Task prompt:
Pictures stay out; print the rest of the listing below exactly as it stands.

____________

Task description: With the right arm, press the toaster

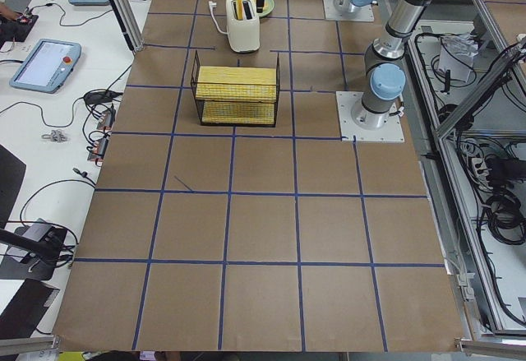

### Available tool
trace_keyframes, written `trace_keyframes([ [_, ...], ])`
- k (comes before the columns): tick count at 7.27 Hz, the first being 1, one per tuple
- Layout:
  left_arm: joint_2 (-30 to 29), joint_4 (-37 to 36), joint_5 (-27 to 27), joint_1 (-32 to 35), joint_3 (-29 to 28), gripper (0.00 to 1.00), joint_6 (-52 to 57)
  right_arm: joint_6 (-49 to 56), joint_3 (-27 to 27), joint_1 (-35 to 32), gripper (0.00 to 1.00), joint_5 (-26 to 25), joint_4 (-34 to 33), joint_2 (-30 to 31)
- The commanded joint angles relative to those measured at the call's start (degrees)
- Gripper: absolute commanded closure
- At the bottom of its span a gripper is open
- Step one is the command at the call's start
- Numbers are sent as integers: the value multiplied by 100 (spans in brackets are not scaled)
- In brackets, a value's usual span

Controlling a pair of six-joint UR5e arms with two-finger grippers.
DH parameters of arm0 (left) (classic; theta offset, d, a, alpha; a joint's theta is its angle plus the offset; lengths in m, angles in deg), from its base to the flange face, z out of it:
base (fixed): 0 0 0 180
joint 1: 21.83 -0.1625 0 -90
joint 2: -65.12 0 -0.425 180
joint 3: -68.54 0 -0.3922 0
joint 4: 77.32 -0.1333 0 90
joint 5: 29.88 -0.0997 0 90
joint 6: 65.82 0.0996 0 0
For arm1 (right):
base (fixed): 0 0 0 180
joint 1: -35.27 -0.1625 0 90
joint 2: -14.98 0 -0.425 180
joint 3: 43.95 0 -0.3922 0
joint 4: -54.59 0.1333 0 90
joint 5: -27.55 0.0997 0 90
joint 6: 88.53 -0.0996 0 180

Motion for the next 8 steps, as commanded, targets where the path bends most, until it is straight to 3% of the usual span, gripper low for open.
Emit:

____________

Written answer:
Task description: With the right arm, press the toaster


### Available tool
trace_keyframes, written `trace_keyframes([ [_, ...], ])`
- k (comes before the columns): tick count at 7.27 Hz, the first being 1, one per tuple
- Layout:
  left_arm: joint_2 (-30 to 29), joint_4 (-37 to 36), joint_5 (-27 to 27), joint_1 (-32 to 35), joint_3 (-29 to 28), gripper (0.00 to 1.00), joint_6 (-52 to 57)
  right_arm: joint_6 (-49 to 56), joint_3 (-27 to 27), joint_1 (-35 to 32), gripper (0.00 to 1.00), joint_5 (-26 to 25), joint_4 (-34 to 33), joint_2 (-30 to 31)
- The commanded joint angles relative to those measured at the call's start (degrees)
- Gripper: absolute commanded closure
- At the bottom of its span a gripper is open
- Step one is the command at the call's start
- Numbers are sent as integers: the value multiplied by 100 (spans in brackets are not scaled)
- In brackets, a value's usual span

Controlling a pair of six-joint UR5e arms with two-finger grippers.
DH parameters of arm0 (left) (classic; theta offset, d, a, alpha; a joint's theta is its angle plus the offset; lengths in m, angles in deg), from its base to the flange face, z out of it:
base (fixed): 0 0 0 180
joint 1: 21.83 -0.1625 0 -90
joint 2: -65.12 0 -0.425 180
joint 3: -68.54 0 -0.3922 0
joint 4: 77.32 -0.1333 0 90
joint 5: 29.88 -0.0997 0 90
joint 6: 65.82 0.0996 0 0
For arm1 (right):
base (fixed): 0 0 0 180
joint 1: -35.27 -0.1625 0 90
joint 2: -14.98 0 -0.425 180
joint 3: 43.95 0 -0.3922 0
joint 4: -54.59 0.1333 0 90
joint 5: -27.55 0.0997 0 90
joint 6: 88.53 -0.0996 0 180

Motion for the next 8 steps, as commanded, targets where the path bends most, until it is straight to 3% of the usual span, gripper low for open.
Emit:

Nothing else is required to complete this exercise.